▸ Problem to solve
In the material below, some lines carry "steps". Copy each such line.

▸ Stored data
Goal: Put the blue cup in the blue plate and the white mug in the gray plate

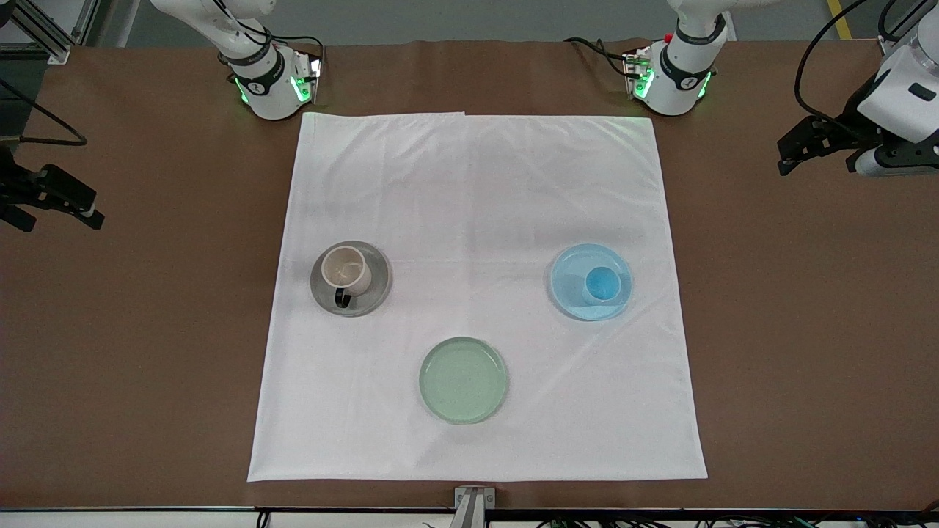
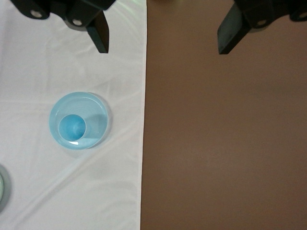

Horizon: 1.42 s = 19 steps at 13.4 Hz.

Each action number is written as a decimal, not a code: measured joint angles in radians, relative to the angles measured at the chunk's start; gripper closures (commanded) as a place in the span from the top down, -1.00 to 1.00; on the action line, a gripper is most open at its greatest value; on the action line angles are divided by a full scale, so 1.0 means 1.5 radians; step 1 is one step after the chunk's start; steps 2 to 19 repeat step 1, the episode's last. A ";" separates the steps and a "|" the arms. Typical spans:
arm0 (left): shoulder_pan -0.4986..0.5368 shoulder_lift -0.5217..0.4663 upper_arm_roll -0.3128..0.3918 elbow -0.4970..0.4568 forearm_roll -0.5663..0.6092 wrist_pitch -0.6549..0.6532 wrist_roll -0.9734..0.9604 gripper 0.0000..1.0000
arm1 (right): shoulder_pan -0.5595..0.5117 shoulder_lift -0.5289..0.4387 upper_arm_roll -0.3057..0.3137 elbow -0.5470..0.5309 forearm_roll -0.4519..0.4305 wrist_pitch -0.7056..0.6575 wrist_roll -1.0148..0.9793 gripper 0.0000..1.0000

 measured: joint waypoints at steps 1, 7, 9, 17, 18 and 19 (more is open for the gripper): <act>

▸ Answer section
Horizon: 1.42 s = 19 steps at 13.4 Hz.
Each action number is written as a decimal, not a code: measured joint angles in radians, relative to the angles measured at the chunk's start; gripper closures (commanded) as a place in the span from the top down, -1.00 to 1.00; on the action line, a gripper is most open at its greatest value; on the action line angles are divided by a full scale, so 1.0 means 1.5 radians; step 1 is one step after the chunk's start; steps 2 to 19 repeat step 1, the episode's last. A ";" separates the steps and a "|" the arms. Typical spans:
 measured: joint waypoints at steps 1, 7, 9, 17, 18 and 19 (more is open for the gripper): <act>

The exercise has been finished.